I had every intention of dedicating my life to becoming the best professional counselor possible. I understood that the journey would be ongoing, with no clear endpoint. Yet, despite my commitment, I'm still filled with sadness and frustration that I had to walk away. It wasn't a choice I made lightly, but rather a recognition of the toll my body was quietly tallying. Ultimately, I had to put myself first and accept the loss.
Not to be all Tony Robbins about it, but that pain is one of the deepest I’ve ever known and I’ve admittedly become a bit obsessed with figuring out how to lighten or prevent that pain in others who also find themselves on a similar path.
Please, don’t let any of this steal the abundance of love that’s in your heart.
Next week I’ll share the data results from my Behavioral Health Workforce Union survey.
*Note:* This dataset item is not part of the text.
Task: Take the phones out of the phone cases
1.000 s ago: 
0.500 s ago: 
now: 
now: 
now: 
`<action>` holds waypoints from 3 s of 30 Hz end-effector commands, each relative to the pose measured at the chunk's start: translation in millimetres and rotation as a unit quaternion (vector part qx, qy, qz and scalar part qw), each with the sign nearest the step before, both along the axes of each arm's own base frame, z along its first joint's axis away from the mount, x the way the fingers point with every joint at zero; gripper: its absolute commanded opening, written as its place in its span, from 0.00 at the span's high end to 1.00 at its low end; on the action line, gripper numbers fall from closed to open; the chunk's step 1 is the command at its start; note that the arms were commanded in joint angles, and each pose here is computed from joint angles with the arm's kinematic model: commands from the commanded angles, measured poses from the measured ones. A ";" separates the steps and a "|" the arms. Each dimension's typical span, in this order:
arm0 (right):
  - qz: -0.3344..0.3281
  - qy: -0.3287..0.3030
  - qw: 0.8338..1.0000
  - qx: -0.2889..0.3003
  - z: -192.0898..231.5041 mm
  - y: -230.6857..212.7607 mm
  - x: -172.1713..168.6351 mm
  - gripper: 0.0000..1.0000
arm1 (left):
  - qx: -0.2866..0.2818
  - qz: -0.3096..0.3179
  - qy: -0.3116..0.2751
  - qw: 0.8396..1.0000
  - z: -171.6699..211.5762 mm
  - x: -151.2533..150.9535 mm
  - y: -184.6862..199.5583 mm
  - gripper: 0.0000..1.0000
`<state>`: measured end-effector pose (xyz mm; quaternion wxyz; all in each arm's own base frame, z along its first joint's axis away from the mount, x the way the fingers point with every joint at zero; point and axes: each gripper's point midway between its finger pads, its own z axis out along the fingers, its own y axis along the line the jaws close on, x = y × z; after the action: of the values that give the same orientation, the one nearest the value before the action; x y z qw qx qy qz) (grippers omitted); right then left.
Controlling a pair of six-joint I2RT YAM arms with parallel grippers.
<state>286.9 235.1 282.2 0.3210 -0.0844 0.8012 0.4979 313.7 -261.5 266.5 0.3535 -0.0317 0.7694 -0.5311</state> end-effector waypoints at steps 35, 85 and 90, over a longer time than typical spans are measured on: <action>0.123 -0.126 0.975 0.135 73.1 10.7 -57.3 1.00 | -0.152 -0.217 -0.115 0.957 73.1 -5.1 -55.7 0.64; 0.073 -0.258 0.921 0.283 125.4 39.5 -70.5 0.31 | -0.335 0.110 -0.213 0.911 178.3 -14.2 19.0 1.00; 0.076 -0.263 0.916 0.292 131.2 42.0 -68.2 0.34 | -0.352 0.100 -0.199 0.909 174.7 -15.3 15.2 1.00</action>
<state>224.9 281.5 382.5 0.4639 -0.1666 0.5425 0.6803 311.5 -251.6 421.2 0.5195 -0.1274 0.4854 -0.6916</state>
If you haven’t taken it yet, access the survey here.
I also wanted to share a great conversation I had recently with Joel Blackstock, LCSW of Taproot Therapy Collective in Birmingham, Alabama. We talked about what it’s like to be an early career therapist, exploitation and burnout, challenges of the system at large, and finding a way to hold hope for the future. Joel’s heart-centered leadership and innovative mindset is a great example of how we can work together to create truly supportive workplaces for mental health professionals.
Video:
Audio: https://GetTherapyBirmingham.podbean.com/e/wounding-the-healer-with-brittainy-lindsey/
Stay curious,
Brittainy


Wow - as a perinatal therapist and currently postpartum myself just reading this title really hit me. I think about this often, especially the fact that even with all of my acknowledged privilege (I’m a cis het white married woman who had paid parental leave along with my husband and I even have that ever elusive “village”) that it’s still so incredibly hard. It’s not always simply as easy as “just go to therapy.” Thank you for bringing up this important topic 🤍
well said! & unfortunately, all too true.
This piece brought me to tears towards the end. If only unions, residencies, & psychology safety in the workplace had been in place before.
I share in your sorrow - & am deeply grateful for you!